[Brief]:
The lines below must be transcribed exactly as given, with the images removed.

── Data ──

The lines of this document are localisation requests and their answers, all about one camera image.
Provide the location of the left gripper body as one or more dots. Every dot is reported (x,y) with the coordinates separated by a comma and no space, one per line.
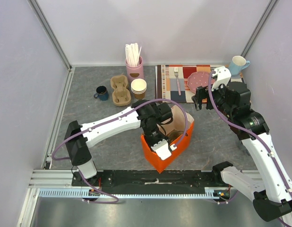
(153,135)

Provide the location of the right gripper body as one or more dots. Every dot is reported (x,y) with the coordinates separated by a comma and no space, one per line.
(206,99)

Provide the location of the cardboard cup carrier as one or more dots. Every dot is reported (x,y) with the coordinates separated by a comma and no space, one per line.
(173,135)

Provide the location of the orange paper gift bag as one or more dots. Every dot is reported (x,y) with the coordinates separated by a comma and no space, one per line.
(178,123)

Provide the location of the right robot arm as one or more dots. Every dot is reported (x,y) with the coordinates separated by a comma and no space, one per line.
(272,198)

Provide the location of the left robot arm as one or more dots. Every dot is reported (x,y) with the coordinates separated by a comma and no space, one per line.
(142,114)

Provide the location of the pink dotted plate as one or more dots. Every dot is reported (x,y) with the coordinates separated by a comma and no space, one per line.
(197,79)

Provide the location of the colourful patchwork placemat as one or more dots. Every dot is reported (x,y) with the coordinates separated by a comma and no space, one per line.
(166,85)

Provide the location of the light blue mug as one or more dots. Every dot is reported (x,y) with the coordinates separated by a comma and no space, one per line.
(237,64)

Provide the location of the stacked cardboard cup carriers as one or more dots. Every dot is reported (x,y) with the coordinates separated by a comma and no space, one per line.
(121,95)

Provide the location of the stack of paper cups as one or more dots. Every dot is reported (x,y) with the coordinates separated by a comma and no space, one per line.
(138,88)

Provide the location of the pink straw holder cup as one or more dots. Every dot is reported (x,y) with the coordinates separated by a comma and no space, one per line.
(135,72)

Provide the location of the dark blue enamel mug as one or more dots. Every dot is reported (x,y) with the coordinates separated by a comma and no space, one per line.
(101,93)

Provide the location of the white wrapped straws bundle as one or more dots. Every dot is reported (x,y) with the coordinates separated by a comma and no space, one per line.
(132,53)

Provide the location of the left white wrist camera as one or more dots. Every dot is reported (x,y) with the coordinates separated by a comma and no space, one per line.
(163,149)

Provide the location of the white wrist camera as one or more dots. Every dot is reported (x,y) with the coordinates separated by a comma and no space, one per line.
(163,149)
(221,75)

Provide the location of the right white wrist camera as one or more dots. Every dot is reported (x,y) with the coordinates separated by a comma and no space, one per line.
(221,75)

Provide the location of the pink handled fork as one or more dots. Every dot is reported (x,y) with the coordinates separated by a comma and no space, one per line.
(176,73)

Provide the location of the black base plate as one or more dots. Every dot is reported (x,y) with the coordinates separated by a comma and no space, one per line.
(154,188)

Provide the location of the slotted cable duct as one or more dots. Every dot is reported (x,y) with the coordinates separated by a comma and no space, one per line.
(87,193)

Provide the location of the aluminium front rail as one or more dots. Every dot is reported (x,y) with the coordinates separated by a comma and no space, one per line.
(42,182)

───

[Answer for the task]:
The lines of this document are localisation requests and their answers, all about one camera image.
Provide the location of the left gripper body as one or more dots. Every dot is reported (x,y) with the coordinates separated by a comma and no space, one per line.
(153,135)

Provide the location of the right gripper body as one or more dots. Every dot is reported (x,y) with the coordinates separated by a comma and no space, one per line.
(206,99)

Provide the location of the cardboard cup carrier as one or more dots. Every dot is reported (x,y) with the coordinates separated by a comma and no space, one per line.
(173,135)

Provide the location of the orange paper gift bag as one or more dots. Every dot is reported (x,y) with the coordinates separated by a comma and no space, one per line.
(178,123)

Provide the location of the right robot arm as one or more dots. Every dot is reported (x,y) with the coordinates separated by a comma and no space, one per line.
(272,198)

Provide the location of the left robot arm as one or more dots. Every dot is reported (x,y) with the coordinates separated by a comma and no space, one per line.
(142,114)

Provide the location of the pink dotted plate as one or more dots. Every dot is reported (x,y) with the coordinates separated by a comma and no space, one per line.
(197,79)

Provide the location of the colourful patchwork placemat as one or more dots. Every dot is reported (x,y) with the coordinates separated by a comma and no space, one per line.
(166,85)

Provide the location of the light blue mug as one or more dots. Every dot is reported (x,y) with the coordinates separated by a comma and no space, one per line.
(237,64)

Provide the location of the stacked cardboard cup carriers as one or more dots. Every dot is reported (x,y) with the coordinates separated by a comma and no space, one per line.
(121,95)

Provide the location of the stack of paper cups as one or more dots. Every dot is reported (x,y) with the coordinates separated by a comma and no space, one per line.
(138,88)

Provide the location of the pink straw holder cup as one or more dots. Every dot is reported (x,y) with the coordinates separated by a comma and no space, one per line.
(135,72)

Provide the location of the dark blue enamel mug as one or more dots. Every dot is reported (x,y) with the coordinates separated by a comma and no space, one per line.
(101,93)

Provide the location of the white wrapped straws bundle as one or more dots. Every dot is reported (x,y) with the coordinates separated by a comma and no space, one per line.
(132,53)

Provide the location of the left white wrist camera as one or more dots. Every dot is reported (x,y) with the coordinates separated by a comma and no space, one per line.
(163,149)

Provide the location of the white wrist camera as one or more dots. Every dot is reported (x,y) with the coordinates separated by a comma and no space, one per line.
(163,149)
(221,75)

Provide the location of the right white wrist camera as one or more dots. Every dot is reported (x,y) with the coordinates separated by a comma and no space, one per line.
(221,75)

Provide the location of the pink handled fork as one or more dots. Every dot is reported (x,y) with the coordinates separated by a comma and no space, one per line.
(176,73)

Provide the location of the black base plate as one or more dots. Every dot is reported (x,y) with the coordinates separated by a comma and no space, one per line.
(154,188)

Provide the location of the slotted cable duct as one or more dots. Every dot is reported (x,y) with the coordinates separated by a comma and no space, one per line.
(87,193)

Provide the location of the aluminium front rail as one or more dots. Every dot is reported (x,y) with the coordinates separated by a comma and no space, one per line.
(42,182)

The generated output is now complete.